As the state continues to struggle with a crushing insolvency and its powerful teachers union, the NJEA, pulls out all the stops to try to forestall the inevitable landing of the reality on their members that those in the private sector have lived in for years, NJ voters delivered a strong rebuke to municipal school budgets today.
Selling school budgets in New Jersey, a state unusual in the sheer madness of the number of school districts and their attendant overlap, redundancies, and inefficiencies it has, was never easy. Now, given the state’s implosion and the stunning ejection of Jon "Goldman Sacs" Corzine , it’s even harder.
"New Jersey voters took a stand on school spending and property taxes today, rejecting 198 of 358 school budgets across 14 counties, according to early and unofficial results in statewide school elections."
Reports the Star-Ledger
"If the trend continues, it would mark the most budget defeats since 1976, when 56 percent of the failed.

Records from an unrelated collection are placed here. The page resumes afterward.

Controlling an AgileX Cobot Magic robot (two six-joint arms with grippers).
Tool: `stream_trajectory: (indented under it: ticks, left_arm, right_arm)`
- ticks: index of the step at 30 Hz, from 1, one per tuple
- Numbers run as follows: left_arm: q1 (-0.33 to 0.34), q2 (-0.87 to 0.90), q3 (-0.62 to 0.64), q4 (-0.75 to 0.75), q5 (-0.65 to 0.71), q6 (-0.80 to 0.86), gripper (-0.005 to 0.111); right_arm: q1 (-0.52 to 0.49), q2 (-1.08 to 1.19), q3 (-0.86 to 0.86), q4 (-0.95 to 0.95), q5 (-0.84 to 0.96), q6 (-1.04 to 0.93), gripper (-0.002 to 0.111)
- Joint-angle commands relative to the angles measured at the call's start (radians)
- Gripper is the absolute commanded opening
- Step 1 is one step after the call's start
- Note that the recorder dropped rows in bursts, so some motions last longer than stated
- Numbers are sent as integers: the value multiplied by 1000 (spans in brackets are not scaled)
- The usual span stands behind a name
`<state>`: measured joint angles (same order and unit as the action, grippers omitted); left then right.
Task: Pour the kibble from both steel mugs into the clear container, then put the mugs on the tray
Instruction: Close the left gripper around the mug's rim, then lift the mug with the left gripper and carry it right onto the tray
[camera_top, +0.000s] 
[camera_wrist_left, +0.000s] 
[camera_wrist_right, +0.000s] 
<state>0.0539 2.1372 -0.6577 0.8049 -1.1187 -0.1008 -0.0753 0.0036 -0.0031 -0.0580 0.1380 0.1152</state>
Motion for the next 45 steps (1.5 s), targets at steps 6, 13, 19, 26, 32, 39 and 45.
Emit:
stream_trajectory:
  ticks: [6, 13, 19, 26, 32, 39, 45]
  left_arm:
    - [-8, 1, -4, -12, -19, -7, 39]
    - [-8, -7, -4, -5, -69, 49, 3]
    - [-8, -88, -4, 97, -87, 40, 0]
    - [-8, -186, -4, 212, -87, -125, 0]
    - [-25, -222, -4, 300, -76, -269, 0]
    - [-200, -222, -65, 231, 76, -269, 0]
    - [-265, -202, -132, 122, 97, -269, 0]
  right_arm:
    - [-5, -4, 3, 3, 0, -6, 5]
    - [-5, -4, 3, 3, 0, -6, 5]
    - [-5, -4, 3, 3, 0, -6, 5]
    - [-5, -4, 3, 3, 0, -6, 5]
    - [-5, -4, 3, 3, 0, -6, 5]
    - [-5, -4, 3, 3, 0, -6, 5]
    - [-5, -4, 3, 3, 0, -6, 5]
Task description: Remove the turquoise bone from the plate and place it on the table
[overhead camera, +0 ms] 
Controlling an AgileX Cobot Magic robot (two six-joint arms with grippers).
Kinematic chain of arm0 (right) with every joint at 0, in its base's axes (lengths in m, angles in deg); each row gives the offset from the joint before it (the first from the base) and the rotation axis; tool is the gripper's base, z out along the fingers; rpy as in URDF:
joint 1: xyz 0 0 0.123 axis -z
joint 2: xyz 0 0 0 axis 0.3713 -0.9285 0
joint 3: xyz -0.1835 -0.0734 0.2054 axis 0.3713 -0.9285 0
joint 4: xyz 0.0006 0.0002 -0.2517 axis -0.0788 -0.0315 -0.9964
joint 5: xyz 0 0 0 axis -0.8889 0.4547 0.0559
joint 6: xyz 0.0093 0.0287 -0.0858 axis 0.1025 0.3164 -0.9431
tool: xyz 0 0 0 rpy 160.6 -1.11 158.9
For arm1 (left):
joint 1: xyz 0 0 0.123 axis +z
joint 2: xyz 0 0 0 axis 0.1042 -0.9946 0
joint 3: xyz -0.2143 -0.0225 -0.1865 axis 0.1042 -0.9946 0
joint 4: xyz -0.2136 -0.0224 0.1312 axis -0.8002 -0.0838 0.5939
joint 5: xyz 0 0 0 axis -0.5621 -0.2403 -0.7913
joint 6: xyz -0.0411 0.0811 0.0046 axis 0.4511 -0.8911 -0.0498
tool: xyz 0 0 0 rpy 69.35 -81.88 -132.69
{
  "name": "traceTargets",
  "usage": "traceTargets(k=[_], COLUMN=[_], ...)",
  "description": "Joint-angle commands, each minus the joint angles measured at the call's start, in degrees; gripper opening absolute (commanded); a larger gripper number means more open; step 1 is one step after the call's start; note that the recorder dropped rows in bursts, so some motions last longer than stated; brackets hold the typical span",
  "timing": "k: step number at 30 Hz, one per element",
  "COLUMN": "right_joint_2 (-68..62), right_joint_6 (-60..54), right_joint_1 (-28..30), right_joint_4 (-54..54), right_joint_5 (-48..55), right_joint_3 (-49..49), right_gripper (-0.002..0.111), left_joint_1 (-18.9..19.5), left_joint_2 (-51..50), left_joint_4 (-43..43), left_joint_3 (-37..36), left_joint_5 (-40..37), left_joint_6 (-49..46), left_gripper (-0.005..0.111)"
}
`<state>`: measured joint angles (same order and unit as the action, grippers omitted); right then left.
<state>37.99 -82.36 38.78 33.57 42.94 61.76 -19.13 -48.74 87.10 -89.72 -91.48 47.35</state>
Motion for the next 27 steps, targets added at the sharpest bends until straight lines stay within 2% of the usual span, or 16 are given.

Typically, more than 70 percent of budgets are approved."
The governor, Chris Christie, while a pariah of the powerful NJEA and the object of countless slurs and hate comments on state blogs and websites – to the point that a Bergen school official wished him dead (!) – was able to tap into voter outrage at perceived waste and bloat in school budgets in the face of rampant private sector unemployment in the state.
Tonight, it’s looking more like the state teachers’ and school boards' gravy trains continue to screech to halt – running into the same harsh realities that private sector citizens have endured for the past few years.
One thing is for sure; don’t expect the heated debate on either side to cool down any time soon.